• GOAL OF THE EXERCISE
Your response should contain exactly the lines running from the one with "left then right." to the end of the data below, both included, and no pictures.

=== DATASET CONTENT ===

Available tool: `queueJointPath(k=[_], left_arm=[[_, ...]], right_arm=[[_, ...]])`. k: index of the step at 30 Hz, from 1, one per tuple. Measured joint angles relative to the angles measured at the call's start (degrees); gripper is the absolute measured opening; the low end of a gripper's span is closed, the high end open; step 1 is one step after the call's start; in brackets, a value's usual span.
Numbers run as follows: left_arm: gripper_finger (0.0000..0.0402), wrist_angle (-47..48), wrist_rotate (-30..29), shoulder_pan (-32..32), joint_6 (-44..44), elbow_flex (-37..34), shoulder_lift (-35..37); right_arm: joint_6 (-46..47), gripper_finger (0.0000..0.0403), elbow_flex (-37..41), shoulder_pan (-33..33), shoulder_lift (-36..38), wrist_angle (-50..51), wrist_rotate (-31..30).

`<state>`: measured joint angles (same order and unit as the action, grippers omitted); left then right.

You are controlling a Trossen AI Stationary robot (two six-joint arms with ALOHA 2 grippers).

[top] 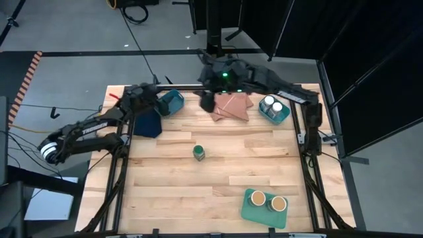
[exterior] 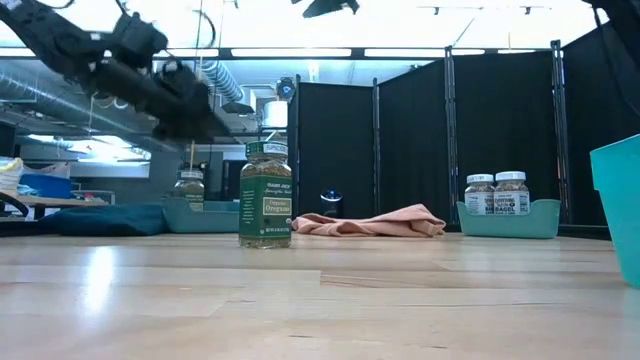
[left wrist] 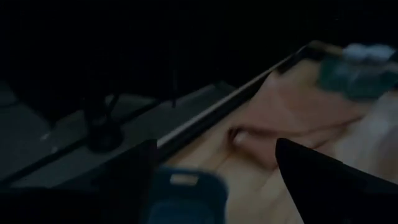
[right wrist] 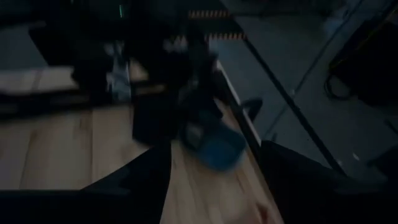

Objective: Sort spices by type
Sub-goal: Put the green seasoning bottle into the blue bin

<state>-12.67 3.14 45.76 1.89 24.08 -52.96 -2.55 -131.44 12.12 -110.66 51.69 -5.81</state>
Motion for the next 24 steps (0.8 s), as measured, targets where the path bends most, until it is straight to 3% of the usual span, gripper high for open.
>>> queueJointPath(k=[7,15,21,24], left_arm=[[0.0333,4.92,7.1,-0.02,-0.22,8.47,8.1],[0.0333,9.56,16.94,-0.11,4.79,16.75,14.56],[0.0333,11.36,23.21,-0.11,7.17,19.49,19.3],[0.0333,11.59,23.53,-0.11,9.07,19.53,21.71]], right_arm=[[-0.63,0.025,-0.09,-4.02,5.79,11.25,-0.58],[-2.2,0.0243,1.38,-11.5,4.93,16.78,-0.27],[-2.41,0.0255,9.84,-14.8,4.82,14.72,-1.03],[-3.35,0.0269,15.5,-15.84,4.91,8.14,-1.57]])
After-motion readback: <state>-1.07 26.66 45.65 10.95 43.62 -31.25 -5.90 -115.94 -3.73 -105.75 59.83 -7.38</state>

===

• RESULT FOR THIS TASK
`<state>`: measured joint angles (same order and unit as the action, grippers omitted); left then right.

You are controlling a Trossen AI Stationary robot (two six-joint arms with ALOHA 2 grippers).

[top] 
[exterior] 
[left wrist] 
[right wrist] 

Objective: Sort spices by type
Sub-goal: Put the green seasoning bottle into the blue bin

<state>-12.67 3.14 45.76 1.89 24.08 -52.96 -2.55 -131.44 12.12 -110.66 51.69 -5.81</state>
Motion for the next 24 steps (0.8 s), as measured, targets where the path bends most, until it is straight to 3% of the usual span, gripper high for open.
>>> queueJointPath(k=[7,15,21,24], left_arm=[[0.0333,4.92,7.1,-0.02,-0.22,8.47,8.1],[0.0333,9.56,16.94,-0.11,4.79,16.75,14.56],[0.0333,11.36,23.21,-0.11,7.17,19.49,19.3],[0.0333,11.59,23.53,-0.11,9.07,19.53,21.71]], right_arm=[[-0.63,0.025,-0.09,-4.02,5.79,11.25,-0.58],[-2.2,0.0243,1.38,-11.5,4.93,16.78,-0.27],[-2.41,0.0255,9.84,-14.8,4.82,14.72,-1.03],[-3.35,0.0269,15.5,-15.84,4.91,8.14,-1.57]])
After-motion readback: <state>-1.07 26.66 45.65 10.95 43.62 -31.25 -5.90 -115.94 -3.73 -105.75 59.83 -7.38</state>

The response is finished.